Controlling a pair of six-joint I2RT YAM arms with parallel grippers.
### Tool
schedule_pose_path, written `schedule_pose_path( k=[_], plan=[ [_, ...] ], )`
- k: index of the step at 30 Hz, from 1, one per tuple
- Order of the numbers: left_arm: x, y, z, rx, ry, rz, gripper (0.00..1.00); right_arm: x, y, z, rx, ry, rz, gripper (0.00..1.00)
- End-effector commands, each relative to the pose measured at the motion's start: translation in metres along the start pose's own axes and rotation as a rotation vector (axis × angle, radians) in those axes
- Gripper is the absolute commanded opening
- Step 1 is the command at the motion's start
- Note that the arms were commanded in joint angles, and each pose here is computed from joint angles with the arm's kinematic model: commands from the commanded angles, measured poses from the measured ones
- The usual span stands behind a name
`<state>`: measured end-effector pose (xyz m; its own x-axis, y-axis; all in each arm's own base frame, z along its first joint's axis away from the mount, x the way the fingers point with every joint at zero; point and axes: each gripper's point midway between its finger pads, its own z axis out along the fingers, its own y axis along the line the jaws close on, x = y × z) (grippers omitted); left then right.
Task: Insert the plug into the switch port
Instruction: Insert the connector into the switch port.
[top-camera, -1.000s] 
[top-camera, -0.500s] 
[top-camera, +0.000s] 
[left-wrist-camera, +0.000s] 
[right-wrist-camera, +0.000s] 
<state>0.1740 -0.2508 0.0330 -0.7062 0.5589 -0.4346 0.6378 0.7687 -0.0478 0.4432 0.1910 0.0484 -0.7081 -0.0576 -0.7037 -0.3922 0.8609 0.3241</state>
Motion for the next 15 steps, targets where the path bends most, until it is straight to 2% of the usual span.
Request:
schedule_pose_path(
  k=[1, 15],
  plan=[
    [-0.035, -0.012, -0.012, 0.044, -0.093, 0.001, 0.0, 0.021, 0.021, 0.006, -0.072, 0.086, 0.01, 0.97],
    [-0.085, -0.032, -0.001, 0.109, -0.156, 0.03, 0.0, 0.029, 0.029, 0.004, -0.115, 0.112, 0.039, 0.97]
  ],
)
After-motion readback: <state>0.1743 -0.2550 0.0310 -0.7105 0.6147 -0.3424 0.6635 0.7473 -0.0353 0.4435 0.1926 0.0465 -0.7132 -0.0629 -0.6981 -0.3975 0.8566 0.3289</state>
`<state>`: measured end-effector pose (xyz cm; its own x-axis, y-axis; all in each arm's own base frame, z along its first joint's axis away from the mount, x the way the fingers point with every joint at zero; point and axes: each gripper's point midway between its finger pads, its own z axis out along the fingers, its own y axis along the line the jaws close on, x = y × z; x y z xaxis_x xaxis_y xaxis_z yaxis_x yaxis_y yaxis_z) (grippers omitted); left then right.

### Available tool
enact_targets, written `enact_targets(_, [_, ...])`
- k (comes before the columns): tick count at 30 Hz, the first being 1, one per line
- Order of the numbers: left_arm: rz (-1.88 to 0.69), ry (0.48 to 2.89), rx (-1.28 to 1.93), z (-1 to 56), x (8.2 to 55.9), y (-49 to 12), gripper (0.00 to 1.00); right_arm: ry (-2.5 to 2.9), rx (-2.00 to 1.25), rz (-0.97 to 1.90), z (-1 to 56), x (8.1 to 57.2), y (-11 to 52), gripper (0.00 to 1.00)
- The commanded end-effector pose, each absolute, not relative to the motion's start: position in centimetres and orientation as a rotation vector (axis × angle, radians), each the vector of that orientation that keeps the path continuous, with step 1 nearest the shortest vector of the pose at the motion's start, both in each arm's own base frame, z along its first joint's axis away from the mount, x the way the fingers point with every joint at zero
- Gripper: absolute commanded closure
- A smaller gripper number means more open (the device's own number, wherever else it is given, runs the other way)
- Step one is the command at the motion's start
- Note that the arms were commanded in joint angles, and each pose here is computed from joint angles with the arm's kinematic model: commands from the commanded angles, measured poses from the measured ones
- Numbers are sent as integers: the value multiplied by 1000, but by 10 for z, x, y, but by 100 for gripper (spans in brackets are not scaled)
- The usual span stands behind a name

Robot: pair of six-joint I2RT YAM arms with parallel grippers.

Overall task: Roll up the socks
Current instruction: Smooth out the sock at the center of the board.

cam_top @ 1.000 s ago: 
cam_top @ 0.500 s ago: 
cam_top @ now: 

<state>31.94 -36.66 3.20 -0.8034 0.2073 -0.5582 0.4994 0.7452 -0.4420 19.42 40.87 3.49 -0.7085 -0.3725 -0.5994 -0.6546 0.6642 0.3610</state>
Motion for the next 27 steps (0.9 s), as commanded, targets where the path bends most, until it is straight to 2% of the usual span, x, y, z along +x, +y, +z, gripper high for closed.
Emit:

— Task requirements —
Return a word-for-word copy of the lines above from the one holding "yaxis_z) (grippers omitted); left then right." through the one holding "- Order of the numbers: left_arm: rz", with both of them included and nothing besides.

— Your response —
`<state>`: measured end-effector pose (xyz cm; its own x-axis, y-axis; all in each arm's own base frame, z along its first joint's axis away from the mount, x the way the fingers point with every joint at zero; point and axes: each gripper's point midway between its finger pads, its own z axis out along the fingers, its own y axis along the line the jaws close on, x = y × z; x y z xaxis_x xaxis_y xaxis_z yaxis_x yaxis_y yaxis_z) (grippers omitted); left then right.

### Available tool
enact_targets, written `enact_targets(_, [_, ...])`
- k (comes before the columns): tick count at 30 Hz, the first being 1, one per line
- Order of the numbers: left_arm: rz (-1.88 to 0.69), ry (0.48 to 2.89), rx (-1.28 to 1.93), z (-1 to 56), x (8.2 to 55.9), y (-49 to 12), gripper (0.00 to 1.00); right_arm: ry (-2.5 to 2.9), rx (-2.00 to 1.25), rz (-0.97 to 1.90), z (-1 to 56), x (8.1 to 57.2), y (-11 to 52), gripper (0.00 to 1.00)

No more output will be produced for this exercise.